● Directions for this task: Each line below must be set down exactly as it stands.

● Source material:
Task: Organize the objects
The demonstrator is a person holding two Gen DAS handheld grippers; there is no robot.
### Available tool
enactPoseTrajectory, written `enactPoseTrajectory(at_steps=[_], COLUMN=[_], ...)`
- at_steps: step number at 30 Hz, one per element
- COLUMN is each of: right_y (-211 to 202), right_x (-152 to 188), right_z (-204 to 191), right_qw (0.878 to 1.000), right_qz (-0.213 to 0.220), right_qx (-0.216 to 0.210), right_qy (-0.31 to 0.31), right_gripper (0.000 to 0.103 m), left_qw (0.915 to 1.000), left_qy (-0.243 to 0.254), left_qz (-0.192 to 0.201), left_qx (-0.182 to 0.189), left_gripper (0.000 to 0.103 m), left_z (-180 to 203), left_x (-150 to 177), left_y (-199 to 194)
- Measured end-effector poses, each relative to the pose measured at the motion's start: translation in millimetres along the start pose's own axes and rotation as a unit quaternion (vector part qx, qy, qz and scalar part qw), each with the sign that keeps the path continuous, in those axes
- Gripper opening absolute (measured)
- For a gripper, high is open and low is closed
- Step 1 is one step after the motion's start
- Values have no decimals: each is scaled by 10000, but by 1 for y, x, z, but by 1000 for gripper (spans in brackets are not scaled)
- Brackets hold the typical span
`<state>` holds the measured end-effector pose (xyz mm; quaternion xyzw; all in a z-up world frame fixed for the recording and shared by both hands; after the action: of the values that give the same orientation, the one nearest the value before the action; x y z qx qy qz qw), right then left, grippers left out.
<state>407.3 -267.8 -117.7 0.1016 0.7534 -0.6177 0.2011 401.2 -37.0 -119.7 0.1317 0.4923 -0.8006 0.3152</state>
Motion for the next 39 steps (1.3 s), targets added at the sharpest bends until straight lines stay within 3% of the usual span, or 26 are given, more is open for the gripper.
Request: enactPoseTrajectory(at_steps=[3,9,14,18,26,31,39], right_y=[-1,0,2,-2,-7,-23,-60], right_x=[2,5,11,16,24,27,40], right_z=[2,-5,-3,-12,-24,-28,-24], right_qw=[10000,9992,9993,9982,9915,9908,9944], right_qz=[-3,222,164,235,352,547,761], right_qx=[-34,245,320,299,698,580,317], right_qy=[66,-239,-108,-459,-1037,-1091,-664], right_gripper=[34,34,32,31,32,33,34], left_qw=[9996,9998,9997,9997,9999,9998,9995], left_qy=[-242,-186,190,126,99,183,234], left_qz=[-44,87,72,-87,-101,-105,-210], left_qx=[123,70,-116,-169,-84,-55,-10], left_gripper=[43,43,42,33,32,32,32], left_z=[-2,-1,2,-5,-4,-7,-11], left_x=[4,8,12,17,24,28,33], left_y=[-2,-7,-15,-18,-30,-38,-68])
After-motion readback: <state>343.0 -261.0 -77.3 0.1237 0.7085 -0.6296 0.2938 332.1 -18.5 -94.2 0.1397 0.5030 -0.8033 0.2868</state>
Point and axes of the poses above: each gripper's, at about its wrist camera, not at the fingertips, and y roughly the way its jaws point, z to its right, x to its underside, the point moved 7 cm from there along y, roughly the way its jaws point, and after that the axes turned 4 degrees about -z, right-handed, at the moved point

● Answer space:
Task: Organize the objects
The demonstrator is a person holding two Gen DAS handheld grippers; there is no robot.
### Available tool
enactPoseTrajectory, written `enactPoseTrajectory(at_steps=[_], COLUMN=[_], ...)`
- at_steps: step number at 30 Hz, one per element
- COLUMN is each of: right_y (-211 to 202), right_x (-152 to 188), right_z (-204 to 191), right_qw (0.878 to 1.000), right_qz (-0.213 to 0.220), right_qx (-0.216 to 0.210), right_qy (-0.31 to 0.31), right_gripper (0.000 to 0.103 m), left_qw (0.915 to 1.000), left_qy (-0.243 to 0.254), left_qz (-0.192 to 0.201), left_qx (-0.182 to 0.189), left_gripper (0.000 to 0.103 m), left_z (-180 to 203), left_x (-150 to 177), left_y (-199 to 194)
- Measured end-effector poses, each relative to the pose measured at the motion's start: translation in millimetres along the start pose's own axes and rotation as a unit quaternion (vector part qx, qy, qz and scalar part qw), each with the sign that keeps the path continuous, in those axes
- Gripper opening absolute (measured)
- For a gripper, high is open and low is closed
- Step 1 is one step after the motion's start
- Values have no decimals: each is scaled by 10000, but by 1 for y, x, z, but by 1000 for gripper (spans in brackets are not scaled)
- Brackets hold the typical span
`<state>` holds the measured end-effector pose (xyz mm; quaternion xyzw; all in a z-up world frame fixed for the recording and shared by both hands; after the action: of the values that give the same orientation, the one nearest the value before the action; x y z qx qy qz qw), right then left, grippers left out.
<state>407.3 -267.8 -117.7 0.1016 0.7534 -0.6177 0.2011 401.2 -37.0 -119.7 0.1317 0.4923 -0.8006 0.3152</state>
Motion for the next 39 steps (1.3 s), targets added at the sharpest bends until straight lines stay within 3% of the usual span, or 26 are given, more is open for the gripper.
Request: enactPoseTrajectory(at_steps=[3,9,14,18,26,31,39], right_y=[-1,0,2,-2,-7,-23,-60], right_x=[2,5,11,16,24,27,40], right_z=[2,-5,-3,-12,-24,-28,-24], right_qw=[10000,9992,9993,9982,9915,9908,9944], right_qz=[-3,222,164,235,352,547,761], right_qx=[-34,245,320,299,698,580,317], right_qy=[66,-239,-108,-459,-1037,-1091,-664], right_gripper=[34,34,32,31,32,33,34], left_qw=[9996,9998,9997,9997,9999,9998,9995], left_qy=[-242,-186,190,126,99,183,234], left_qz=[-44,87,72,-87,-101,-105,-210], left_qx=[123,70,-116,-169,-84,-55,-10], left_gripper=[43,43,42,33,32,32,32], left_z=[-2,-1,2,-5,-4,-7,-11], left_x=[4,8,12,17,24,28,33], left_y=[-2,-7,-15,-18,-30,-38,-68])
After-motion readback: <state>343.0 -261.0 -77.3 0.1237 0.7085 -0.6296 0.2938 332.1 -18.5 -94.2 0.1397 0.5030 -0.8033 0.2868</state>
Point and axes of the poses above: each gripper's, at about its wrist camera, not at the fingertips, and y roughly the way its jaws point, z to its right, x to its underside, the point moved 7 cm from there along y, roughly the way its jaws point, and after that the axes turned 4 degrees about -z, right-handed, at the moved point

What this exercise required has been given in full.